» **WHAT NEEDS TO BE DONE**:
Among the entries below, one line contains "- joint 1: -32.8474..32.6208" and another contains "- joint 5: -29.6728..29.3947". Transcribe those two lines and every line between them, exactly.

[Extracted records]
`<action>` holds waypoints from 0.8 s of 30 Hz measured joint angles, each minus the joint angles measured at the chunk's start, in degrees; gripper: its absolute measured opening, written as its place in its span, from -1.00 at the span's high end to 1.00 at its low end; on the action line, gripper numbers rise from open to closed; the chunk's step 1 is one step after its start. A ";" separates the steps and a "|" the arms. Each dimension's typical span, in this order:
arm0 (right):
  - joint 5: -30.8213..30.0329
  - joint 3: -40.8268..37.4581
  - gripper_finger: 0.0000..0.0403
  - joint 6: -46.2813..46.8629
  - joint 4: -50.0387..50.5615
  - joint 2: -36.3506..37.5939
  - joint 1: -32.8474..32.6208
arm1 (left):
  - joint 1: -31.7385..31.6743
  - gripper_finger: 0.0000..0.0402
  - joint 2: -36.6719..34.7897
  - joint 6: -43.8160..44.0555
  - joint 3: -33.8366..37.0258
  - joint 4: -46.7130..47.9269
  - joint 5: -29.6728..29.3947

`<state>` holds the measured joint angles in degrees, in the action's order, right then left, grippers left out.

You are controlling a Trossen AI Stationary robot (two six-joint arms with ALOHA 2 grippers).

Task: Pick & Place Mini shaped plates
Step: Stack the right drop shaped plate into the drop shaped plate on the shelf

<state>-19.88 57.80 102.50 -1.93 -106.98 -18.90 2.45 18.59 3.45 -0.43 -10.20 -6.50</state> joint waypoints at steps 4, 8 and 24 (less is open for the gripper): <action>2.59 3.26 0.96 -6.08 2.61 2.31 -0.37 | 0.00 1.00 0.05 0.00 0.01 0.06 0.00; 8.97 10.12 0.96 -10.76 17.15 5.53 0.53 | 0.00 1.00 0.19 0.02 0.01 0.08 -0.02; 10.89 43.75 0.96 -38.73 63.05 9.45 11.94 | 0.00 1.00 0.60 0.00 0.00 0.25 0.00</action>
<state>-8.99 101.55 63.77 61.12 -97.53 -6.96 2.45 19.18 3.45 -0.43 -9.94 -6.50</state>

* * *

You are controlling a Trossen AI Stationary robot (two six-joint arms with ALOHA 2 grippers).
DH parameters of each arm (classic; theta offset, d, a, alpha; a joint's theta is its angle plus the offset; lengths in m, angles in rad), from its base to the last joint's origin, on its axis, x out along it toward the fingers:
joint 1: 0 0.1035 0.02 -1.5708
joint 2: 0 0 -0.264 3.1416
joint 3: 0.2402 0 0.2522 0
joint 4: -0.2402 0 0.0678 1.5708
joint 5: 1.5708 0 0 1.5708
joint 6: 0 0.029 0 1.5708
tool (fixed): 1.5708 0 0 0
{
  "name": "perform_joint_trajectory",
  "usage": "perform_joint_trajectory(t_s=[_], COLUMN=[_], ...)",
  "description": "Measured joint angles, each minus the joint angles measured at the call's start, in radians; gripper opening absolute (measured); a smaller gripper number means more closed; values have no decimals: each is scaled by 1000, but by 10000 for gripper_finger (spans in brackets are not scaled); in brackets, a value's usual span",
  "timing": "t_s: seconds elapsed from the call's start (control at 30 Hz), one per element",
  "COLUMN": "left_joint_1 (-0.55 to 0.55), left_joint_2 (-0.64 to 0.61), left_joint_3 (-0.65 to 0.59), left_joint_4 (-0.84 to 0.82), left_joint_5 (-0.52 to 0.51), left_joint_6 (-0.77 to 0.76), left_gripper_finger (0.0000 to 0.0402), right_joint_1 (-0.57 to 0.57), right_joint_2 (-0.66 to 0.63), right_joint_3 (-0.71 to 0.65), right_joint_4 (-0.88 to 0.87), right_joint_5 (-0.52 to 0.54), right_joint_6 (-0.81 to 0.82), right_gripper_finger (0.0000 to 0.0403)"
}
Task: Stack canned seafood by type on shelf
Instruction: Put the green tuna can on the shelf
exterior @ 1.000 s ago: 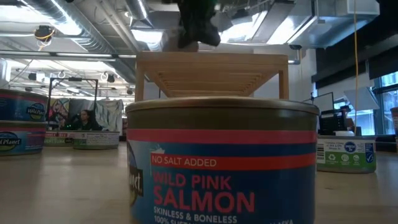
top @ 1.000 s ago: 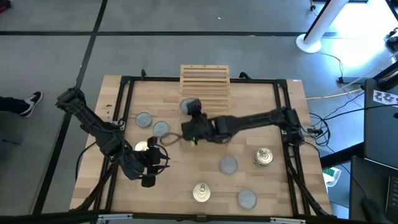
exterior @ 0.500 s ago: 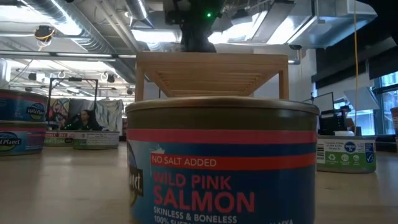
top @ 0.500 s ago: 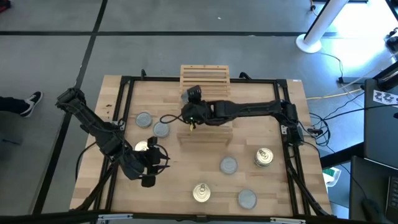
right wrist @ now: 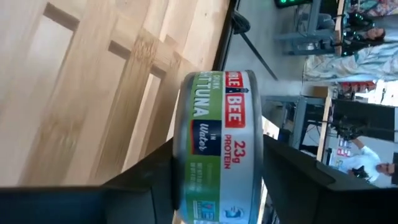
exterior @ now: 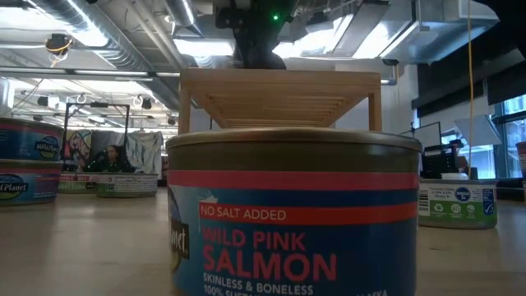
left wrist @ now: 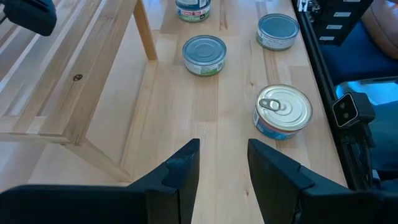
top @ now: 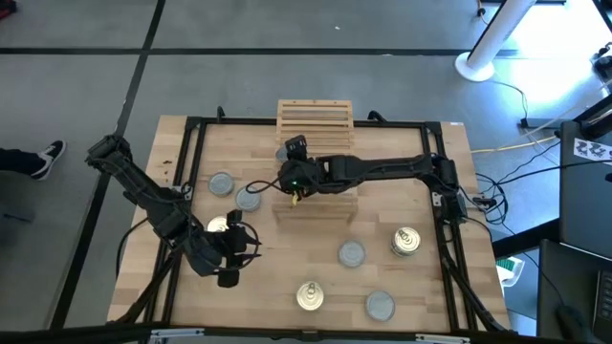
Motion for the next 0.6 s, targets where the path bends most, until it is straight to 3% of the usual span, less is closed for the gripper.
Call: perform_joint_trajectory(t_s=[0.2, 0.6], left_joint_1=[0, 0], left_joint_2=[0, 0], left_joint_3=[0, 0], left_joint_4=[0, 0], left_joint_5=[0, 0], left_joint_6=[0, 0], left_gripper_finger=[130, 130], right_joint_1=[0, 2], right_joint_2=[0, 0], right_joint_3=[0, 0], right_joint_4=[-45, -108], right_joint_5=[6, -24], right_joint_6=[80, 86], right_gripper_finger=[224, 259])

» **RESULT FOR THIS TASK**:
  - joint 1: -32.8474..32.6208
arm1 (left):
  - joint 1: -31.7385..31.6743
  - gripper_finger: 0.0000..0.0402
  - joint 2: -36.6719..34.7897
  - joint 6: -43.8160..44.0555
  - joint 3: -33.8366..37.0258
  - joint 4: -46.7130..47.9269
  - joint 5: -29.6728..29.3947

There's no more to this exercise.